__Instructions to follow__
Go to the line in the entries below that holds "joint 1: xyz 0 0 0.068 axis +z" and repeat exactly from there through the line that holds "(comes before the", inclusive.

__Given information__
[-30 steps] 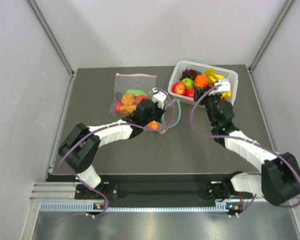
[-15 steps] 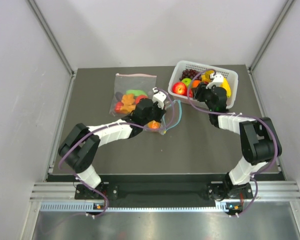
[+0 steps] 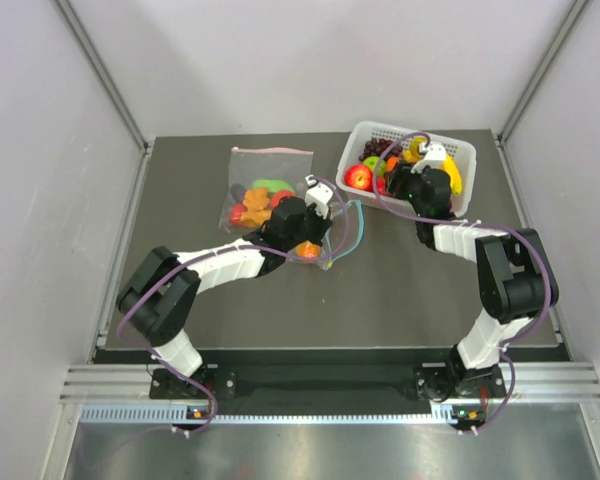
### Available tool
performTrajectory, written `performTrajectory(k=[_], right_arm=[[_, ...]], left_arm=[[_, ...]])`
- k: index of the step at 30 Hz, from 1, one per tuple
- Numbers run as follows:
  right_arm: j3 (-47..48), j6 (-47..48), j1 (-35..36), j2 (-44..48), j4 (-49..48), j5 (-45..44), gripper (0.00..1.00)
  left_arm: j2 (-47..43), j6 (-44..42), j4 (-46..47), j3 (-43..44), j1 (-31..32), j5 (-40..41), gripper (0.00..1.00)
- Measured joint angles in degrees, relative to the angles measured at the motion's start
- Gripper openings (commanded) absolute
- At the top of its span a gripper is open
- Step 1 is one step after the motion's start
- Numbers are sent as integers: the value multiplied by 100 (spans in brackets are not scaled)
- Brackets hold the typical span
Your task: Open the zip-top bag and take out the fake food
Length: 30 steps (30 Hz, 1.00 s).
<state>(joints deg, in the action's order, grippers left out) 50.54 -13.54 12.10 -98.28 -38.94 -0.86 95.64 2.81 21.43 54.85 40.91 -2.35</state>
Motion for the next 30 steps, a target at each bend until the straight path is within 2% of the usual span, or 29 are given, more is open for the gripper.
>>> performTrajectory(k=[4, 6, 7, 13, 22, 27, 30], right_arm=[[-37, 37, 0, 2, -48, -59, 73], [-155, 48, 0, 17, -170, -50, 82], [-238, 63, 0, 39, -227, -20, 91], [-673, 151, 15, 271, -588, 195, 93], [-1495, 315, 81, 1307, -1432, 376, 94], [-1963, 470, 236, 1941, -1766, 444, 92], [-2221, 667, 568, 2258, -1762, 505, 88]], left_arm=[[0, 0, 0, -2, 0, 0, 0], [0, 0, 0, -4, 0, 0, 0], [0, 0, 2, -11, 0, 2, 0], [0, 0, 4, -22, 0, 2, 0], [0, 0, 11, -70, 0, 2, 0], [-13, 2, 48, -157, 0, -2, 0], [-68, 7, 57, -210, -2, -44, 0]])
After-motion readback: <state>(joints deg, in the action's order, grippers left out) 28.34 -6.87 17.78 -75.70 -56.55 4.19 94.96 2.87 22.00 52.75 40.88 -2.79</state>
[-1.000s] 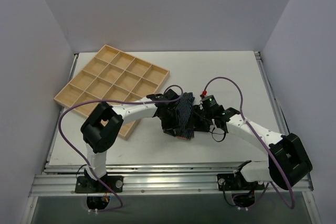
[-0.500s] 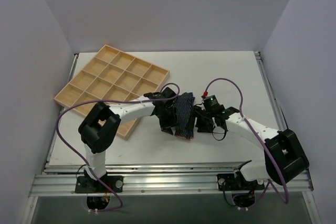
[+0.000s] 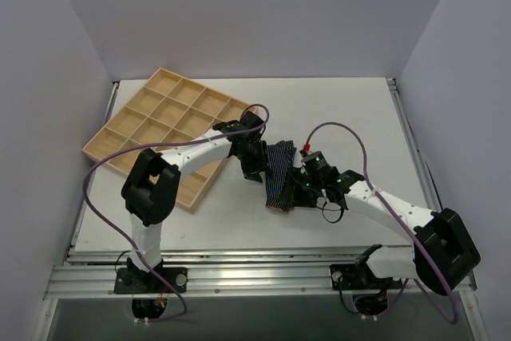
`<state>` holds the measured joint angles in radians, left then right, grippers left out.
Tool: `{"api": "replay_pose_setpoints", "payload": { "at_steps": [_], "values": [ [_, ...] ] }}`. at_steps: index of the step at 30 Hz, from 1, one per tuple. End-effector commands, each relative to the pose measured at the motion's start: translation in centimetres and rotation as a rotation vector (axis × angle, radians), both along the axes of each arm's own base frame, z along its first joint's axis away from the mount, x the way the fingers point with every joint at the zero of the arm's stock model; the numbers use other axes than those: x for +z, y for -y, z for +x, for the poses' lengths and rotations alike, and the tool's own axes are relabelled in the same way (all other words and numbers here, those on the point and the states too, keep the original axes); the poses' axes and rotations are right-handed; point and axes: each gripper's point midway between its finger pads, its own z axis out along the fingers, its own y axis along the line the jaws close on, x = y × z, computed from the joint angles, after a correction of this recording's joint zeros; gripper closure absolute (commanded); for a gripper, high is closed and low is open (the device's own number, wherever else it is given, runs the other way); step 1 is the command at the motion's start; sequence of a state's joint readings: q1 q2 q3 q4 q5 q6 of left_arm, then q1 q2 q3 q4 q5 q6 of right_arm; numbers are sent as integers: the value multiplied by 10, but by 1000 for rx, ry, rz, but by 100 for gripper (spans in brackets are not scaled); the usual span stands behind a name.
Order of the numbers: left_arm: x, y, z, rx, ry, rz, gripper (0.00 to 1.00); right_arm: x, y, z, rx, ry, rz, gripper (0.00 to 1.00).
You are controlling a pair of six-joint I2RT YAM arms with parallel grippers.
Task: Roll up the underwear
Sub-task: Fold the underwear
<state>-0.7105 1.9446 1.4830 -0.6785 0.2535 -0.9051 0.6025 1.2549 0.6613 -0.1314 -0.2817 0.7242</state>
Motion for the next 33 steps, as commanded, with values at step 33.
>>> {"api": "replay_pose_setpoints", "payload": {
  "at_steps": [33],
  "values": [
    [-8, -13, 23, -19, -4, 101, 51, -27, -12, 5, -52, -16, -159, 48]
  ]
}}
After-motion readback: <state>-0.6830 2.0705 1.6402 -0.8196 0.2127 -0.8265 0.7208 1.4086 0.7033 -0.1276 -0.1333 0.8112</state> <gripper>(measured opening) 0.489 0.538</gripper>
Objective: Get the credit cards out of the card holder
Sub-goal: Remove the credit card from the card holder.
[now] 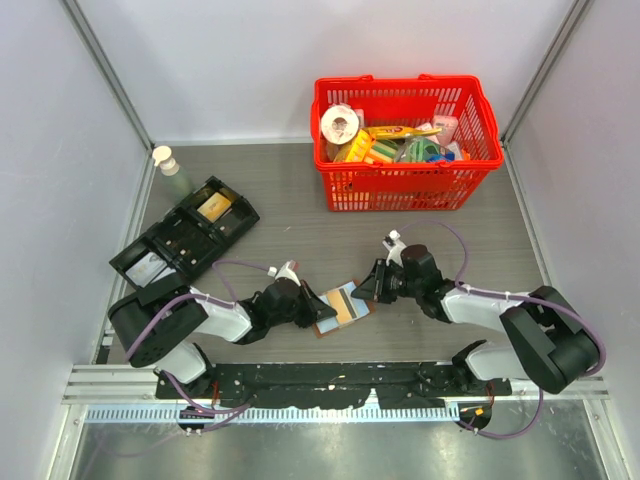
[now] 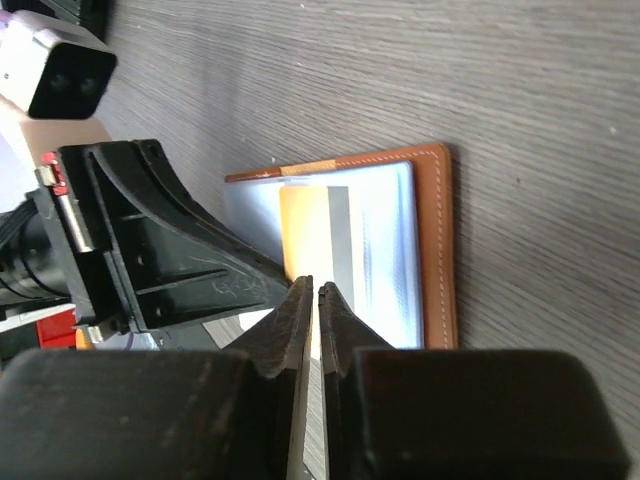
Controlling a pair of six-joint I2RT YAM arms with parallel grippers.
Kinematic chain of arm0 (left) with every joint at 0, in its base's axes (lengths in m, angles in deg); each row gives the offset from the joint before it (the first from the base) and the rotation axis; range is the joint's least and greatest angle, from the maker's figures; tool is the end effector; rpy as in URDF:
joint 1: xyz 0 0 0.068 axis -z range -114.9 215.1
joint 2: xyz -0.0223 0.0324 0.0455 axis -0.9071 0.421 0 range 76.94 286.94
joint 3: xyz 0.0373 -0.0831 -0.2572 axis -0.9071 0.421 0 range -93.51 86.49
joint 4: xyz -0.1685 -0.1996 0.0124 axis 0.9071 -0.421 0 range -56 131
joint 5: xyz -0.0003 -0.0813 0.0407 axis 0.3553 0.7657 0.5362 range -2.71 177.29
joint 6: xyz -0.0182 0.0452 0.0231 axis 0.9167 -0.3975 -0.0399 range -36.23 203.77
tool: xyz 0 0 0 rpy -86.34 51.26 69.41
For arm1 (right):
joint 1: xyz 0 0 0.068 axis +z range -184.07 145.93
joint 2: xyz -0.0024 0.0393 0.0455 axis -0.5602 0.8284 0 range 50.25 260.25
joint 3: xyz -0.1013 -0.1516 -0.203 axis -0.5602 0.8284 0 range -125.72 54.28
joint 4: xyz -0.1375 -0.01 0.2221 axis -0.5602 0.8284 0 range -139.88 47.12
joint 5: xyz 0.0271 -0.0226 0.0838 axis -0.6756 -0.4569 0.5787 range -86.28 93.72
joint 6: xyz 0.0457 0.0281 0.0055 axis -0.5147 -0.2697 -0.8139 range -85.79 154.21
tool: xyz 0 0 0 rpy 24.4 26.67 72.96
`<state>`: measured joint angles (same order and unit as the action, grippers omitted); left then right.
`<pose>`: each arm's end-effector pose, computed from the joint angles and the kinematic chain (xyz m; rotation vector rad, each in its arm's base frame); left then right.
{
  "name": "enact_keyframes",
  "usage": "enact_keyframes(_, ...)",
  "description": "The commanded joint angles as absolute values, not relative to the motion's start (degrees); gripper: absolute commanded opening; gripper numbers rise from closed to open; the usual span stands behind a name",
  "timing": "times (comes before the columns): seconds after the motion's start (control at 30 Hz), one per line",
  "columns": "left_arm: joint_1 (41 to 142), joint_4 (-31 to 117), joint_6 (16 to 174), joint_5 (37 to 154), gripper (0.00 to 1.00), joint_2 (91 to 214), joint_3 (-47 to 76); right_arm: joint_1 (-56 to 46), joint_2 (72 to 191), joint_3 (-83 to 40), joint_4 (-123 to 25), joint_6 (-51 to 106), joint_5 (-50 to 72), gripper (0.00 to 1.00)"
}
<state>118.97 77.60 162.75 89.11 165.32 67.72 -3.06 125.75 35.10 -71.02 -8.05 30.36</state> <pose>0.1441 -0.1994 0.1089 -0.5194 2.4311 -1.2525 0.1857 0.1301 0.1375 -0.0572 2.3847 1.1823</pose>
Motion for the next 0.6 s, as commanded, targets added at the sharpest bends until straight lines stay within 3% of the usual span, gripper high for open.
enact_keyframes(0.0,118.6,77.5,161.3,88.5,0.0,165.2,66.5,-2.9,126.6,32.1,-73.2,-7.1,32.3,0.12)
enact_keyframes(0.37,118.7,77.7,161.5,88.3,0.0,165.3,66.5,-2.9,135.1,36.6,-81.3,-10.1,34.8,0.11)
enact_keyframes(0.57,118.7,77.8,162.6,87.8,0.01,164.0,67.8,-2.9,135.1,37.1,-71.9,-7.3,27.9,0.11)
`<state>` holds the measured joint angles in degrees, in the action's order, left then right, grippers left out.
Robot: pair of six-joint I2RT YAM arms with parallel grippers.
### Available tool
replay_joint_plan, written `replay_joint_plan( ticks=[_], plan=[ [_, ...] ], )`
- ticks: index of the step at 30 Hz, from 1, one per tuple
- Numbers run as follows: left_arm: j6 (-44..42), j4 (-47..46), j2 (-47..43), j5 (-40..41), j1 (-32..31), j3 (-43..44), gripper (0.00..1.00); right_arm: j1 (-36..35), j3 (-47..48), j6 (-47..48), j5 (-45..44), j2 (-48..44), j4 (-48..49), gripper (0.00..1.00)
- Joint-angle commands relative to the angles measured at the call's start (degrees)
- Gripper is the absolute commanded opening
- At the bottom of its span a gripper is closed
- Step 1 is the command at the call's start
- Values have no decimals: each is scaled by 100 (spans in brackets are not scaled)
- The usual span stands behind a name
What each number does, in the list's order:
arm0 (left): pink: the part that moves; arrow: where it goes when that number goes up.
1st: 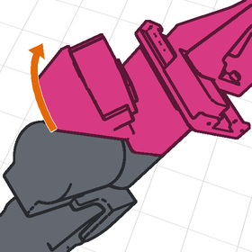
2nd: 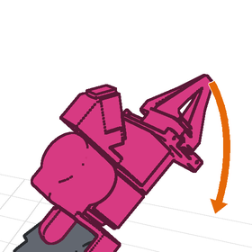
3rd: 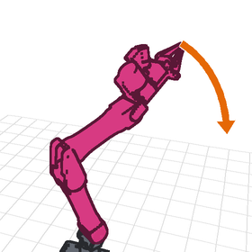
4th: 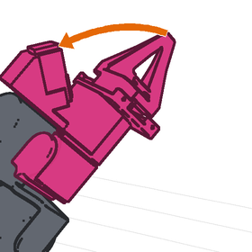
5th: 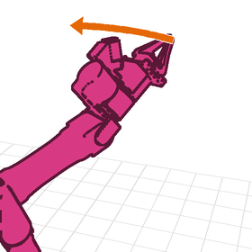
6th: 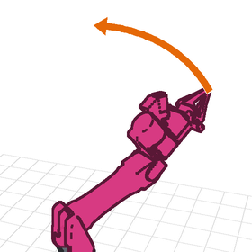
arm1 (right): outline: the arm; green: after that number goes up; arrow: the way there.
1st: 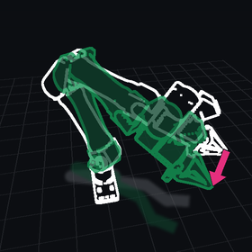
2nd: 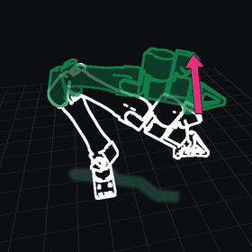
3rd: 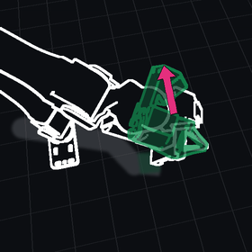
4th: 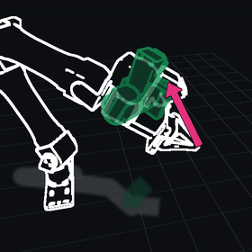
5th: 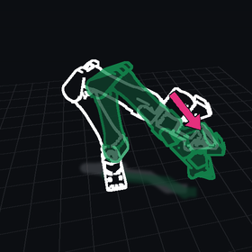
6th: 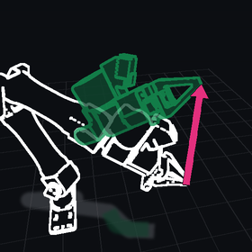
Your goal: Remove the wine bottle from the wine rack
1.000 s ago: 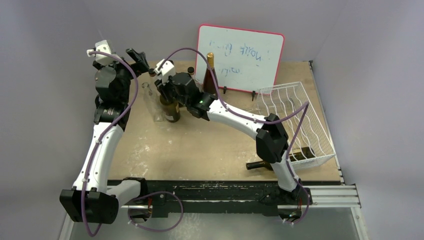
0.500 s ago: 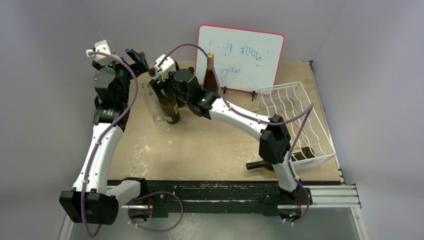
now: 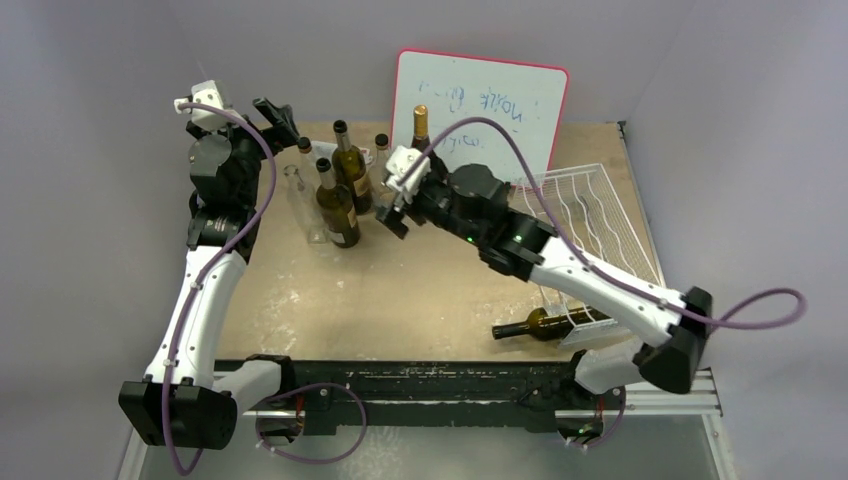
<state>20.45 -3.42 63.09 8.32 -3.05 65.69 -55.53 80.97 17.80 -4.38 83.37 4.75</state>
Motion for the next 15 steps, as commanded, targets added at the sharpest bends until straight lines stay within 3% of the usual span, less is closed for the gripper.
replay_joint_plan(
  ticks=[1,6,15],
  plan=[
    [77,-139,-26,-128,-16,187,98,-1,-738,1054,461,-920,-1098,94],
    [82,-141,-13,-137,-20,181,98,0,-1484,1772,599,-1651,-2565,96],
    [88,-113,34,-142,-20,206,98,1,-2325,2260,1109,-1893,-4849,90]
  ],
)
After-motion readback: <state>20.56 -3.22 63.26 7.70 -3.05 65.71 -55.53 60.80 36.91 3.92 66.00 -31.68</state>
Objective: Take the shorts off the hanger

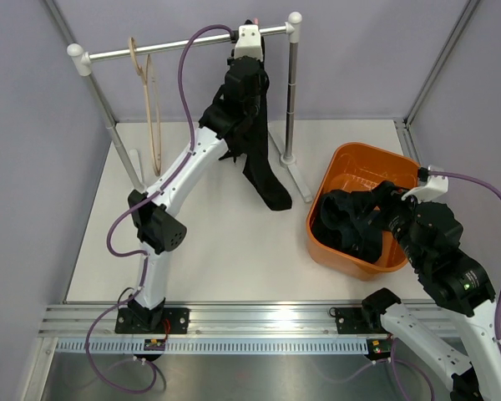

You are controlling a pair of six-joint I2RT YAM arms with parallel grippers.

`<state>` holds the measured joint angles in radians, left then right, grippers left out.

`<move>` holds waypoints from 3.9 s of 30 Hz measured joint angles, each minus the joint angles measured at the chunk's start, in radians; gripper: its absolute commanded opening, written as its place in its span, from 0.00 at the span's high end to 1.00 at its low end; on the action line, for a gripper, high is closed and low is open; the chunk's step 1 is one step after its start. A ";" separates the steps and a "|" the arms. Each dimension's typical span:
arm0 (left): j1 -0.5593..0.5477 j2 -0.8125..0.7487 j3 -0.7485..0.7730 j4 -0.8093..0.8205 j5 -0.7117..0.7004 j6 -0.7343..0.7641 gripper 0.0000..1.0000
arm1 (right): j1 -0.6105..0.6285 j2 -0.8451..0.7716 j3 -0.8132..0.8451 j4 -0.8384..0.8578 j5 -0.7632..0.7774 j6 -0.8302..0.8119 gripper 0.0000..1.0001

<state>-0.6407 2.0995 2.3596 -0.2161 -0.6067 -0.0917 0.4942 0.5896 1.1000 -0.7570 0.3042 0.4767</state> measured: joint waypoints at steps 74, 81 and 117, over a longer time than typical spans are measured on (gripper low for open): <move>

__Expected answer__
joint 1: xyz 0 0 0.068 axis +z range -184.07 145.93
joint 2: xyz -0.0024 0.0393 0.0455 axis -0.5602 0.8284 0 range 50.25 260.25
joint 3: xyz -0.1013 -0.1516 -0.203 axis -0.5602 0.8284 0 range -125.72 54.28
joint 4: xyz -0.1375 -0.01 0.2221 axis -0.5602 0.8284 0 range -139.88 47.12
joint 5: xyz 0.0271 -0.0226 0.0838 axis -0.6756 -0.4569 0.5787 range -86.28 93.72
joint 6: xyz 0.0457 0.0281 0.0055 axis -0.5147 -0.2697 -0.8139 range -85.79 154.21
tool: xyz 0 0 0 rpy 24.4 26.67 72.96
`<state>`: measured joint angles (same order and unit as the action, grippers omitted); left then right.
`<pose>`: each arm's end-effector pose, computed from the joint angles and the kinematic chain (xyz m; rotation vector rad, each in its arm's base frame); left then right.
{
  "name": "enact_keyframes",
  "usage": "enact_keyframes(_, ...)",
  "description": "The commanded joint angles as absolute values, not relative to the motion's start (degrees); gripper: absolute commanded opening; gripper numbers rise from closed to open; the usual span stands behind a name",
  "timing": "times (comes before the columns): seconds after the motion's start (control at 30 Hz), one per line",

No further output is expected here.